"Matei o meu tio mas já tenho saudades dele", homicida de Albergaria
20.1.09

Há uns tempos, dei por mim numa sessão de coaching. Já assisti a missas, cultos evangélicos, aulas de astrologia e até a uma conferência da Irmandade Rosa-Cruz. Garanto-vos que nada bate o coaching. O senhor, um brasileiro eloquente e de muito bom aspecto, falou durante 45 minutos. Ainda não ia a meio, já o espírito de José Mourinho descera sobre metade da sala. Temi pela minha segurança. Ao meu lado, um pacato contabilista estava em transe. Repetia as frases, batia palmas ferozes e, procurando arrastar-me para o seu êxtase, dava-me pancadinhas no ombro. Tinha um olhar de possuído.
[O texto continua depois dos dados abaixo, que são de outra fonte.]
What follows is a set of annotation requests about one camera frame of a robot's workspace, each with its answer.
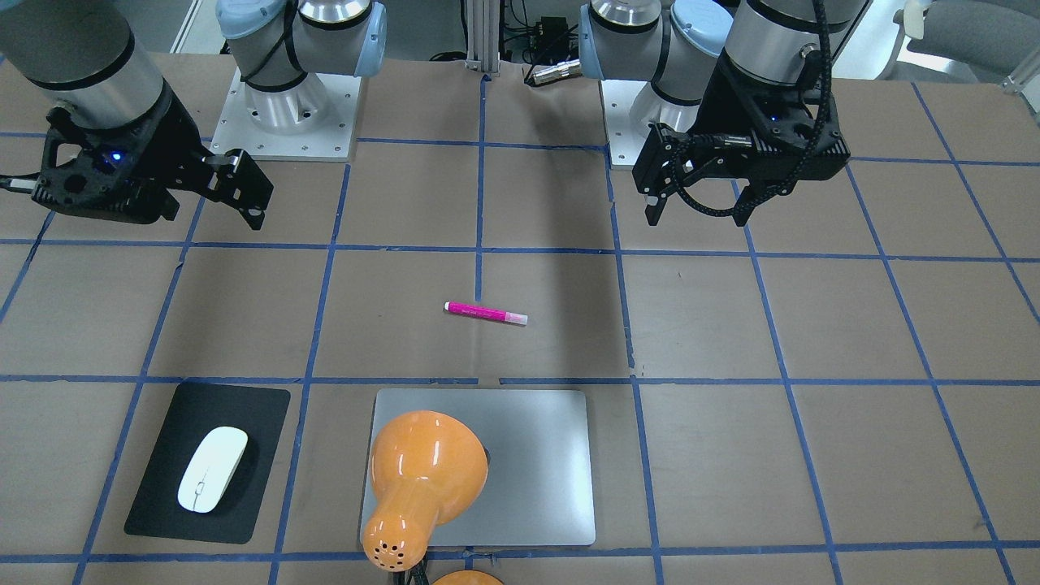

Eu rezava para que ele tivesse o bom senso de ser possuído por Gandhi ou São Francisco de Assis. Quando o espectáculo terminou as pessoas tinham sido arrasadas por um tsunami de auto-confiança. Vi uma senhora a tentar abrir uma porta recorrendo unicamente à sua auto-estima. "Se nos permite subir na vida, também nos permitirá abrir uma porta", pensei. Não resultou. Eu, sempre desconfiado das minhas capacidades, abri a porta com o habitual desprezo por mim próprio.